| What needs to be done |
Go over the data below and say how many lines hold the word "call". Only the number is needed.

| Material provided |
--- START ---

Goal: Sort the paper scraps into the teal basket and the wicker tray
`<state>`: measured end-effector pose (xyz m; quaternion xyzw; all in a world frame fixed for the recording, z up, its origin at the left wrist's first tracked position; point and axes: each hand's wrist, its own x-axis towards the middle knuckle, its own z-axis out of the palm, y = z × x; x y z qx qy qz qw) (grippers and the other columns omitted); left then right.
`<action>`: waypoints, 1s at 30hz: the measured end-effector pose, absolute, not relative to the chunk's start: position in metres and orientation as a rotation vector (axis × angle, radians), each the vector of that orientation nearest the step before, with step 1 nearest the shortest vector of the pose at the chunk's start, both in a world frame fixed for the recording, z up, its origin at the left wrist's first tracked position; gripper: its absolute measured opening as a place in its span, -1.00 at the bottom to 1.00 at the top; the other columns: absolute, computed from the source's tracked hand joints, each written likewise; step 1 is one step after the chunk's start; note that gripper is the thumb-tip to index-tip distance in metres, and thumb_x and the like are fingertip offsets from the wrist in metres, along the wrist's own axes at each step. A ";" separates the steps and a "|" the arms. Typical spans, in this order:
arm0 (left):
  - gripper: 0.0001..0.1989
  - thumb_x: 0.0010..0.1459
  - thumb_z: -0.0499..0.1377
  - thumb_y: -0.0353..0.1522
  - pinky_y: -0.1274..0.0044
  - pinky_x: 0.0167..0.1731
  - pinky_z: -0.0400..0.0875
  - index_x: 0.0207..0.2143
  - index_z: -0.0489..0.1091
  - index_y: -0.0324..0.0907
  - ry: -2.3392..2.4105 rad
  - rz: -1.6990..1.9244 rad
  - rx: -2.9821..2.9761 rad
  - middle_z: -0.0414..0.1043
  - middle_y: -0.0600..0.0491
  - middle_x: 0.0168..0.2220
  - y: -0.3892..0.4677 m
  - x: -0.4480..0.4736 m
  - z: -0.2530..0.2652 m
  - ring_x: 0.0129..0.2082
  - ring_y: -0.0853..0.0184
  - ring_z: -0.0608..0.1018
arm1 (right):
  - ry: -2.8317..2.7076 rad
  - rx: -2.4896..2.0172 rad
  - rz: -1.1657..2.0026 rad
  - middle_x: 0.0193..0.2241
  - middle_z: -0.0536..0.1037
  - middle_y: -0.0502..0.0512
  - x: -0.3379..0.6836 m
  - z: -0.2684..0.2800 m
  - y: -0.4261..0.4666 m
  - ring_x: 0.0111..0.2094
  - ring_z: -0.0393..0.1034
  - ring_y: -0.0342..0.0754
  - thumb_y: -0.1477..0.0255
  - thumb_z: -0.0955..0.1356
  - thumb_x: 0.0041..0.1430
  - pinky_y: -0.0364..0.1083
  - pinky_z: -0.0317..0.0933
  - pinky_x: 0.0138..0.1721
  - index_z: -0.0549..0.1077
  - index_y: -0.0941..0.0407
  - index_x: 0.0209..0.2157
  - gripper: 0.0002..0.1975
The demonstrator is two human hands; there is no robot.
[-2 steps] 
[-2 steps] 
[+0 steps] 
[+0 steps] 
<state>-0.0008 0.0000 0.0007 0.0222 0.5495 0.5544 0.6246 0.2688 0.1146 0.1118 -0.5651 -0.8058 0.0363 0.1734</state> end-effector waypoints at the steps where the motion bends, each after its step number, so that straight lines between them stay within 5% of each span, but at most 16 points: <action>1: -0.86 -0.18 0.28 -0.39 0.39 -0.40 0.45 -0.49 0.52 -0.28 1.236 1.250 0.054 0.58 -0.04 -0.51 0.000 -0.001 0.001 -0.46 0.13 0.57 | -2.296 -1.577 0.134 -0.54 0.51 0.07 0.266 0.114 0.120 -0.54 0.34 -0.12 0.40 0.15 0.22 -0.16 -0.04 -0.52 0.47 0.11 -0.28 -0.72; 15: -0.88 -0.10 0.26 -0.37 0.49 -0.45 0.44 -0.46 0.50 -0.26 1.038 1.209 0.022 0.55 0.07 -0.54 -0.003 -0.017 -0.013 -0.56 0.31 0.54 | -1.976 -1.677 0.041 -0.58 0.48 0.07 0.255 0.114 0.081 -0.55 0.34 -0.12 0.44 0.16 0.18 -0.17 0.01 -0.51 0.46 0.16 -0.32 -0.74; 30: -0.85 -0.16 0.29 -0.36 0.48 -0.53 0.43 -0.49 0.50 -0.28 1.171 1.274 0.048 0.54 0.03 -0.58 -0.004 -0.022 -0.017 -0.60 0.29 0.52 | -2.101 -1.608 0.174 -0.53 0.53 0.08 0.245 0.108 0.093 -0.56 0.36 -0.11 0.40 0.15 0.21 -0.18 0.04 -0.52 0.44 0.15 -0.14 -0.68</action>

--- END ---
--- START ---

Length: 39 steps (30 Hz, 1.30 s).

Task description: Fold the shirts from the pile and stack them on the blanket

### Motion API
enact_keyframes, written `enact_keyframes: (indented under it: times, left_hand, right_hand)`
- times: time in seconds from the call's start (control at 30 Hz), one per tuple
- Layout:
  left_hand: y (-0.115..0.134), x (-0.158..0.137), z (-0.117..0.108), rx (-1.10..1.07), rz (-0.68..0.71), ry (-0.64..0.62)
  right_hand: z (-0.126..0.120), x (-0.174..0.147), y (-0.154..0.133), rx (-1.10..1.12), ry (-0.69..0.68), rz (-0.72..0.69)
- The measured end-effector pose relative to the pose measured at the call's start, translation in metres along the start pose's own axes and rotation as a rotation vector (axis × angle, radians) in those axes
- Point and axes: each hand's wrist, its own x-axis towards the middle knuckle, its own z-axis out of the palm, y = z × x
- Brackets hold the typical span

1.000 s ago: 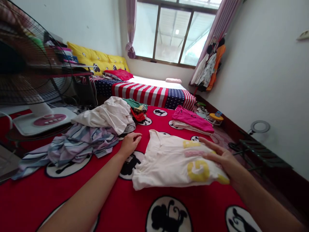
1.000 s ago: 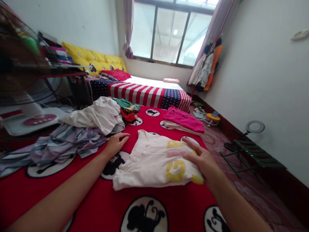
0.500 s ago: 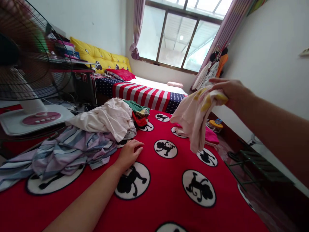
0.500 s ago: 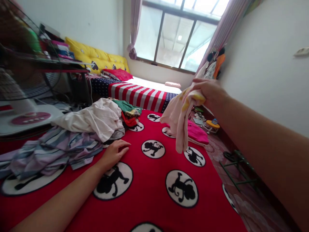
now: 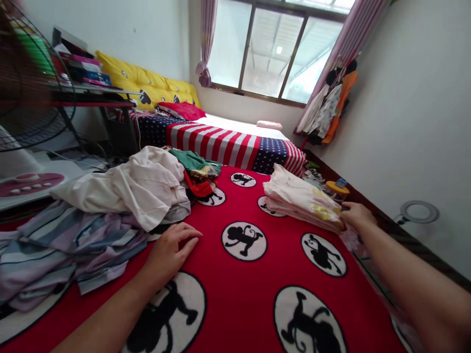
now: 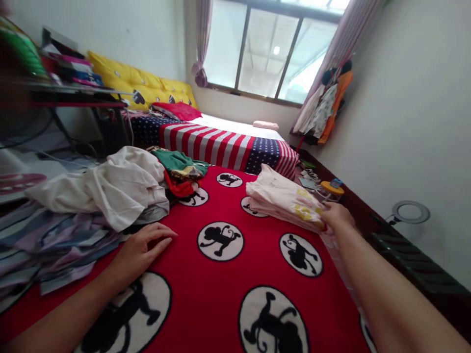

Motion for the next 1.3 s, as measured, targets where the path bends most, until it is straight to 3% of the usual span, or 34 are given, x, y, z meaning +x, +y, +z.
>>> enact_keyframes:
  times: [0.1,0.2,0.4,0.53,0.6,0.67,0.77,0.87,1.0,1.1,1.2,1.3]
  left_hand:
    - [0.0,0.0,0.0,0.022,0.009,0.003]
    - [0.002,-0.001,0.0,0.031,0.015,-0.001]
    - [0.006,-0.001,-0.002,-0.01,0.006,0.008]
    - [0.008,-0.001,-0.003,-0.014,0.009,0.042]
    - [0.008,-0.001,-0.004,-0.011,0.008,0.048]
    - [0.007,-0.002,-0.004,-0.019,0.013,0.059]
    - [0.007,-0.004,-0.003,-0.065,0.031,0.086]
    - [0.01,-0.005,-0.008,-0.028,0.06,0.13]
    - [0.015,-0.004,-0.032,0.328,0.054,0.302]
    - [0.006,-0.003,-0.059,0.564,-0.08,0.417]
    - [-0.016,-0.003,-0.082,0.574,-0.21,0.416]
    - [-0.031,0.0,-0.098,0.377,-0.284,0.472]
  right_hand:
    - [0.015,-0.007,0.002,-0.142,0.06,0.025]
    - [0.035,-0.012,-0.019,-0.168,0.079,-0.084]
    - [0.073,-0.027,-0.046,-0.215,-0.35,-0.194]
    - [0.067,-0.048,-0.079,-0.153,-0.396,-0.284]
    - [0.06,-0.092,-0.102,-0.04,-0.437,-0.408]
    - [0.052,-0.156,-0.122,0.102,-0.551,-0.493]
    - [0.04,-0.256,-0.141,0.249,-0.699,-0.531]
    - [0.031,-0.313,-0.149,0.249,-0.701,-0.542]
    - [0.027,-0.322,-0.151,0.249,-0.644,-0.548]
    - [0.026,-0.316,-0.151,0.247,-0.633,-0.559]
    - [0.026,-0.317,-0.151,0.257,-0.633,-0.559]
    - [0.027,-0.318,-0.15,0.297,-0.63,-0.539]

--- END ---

| Solution to this exercise |
2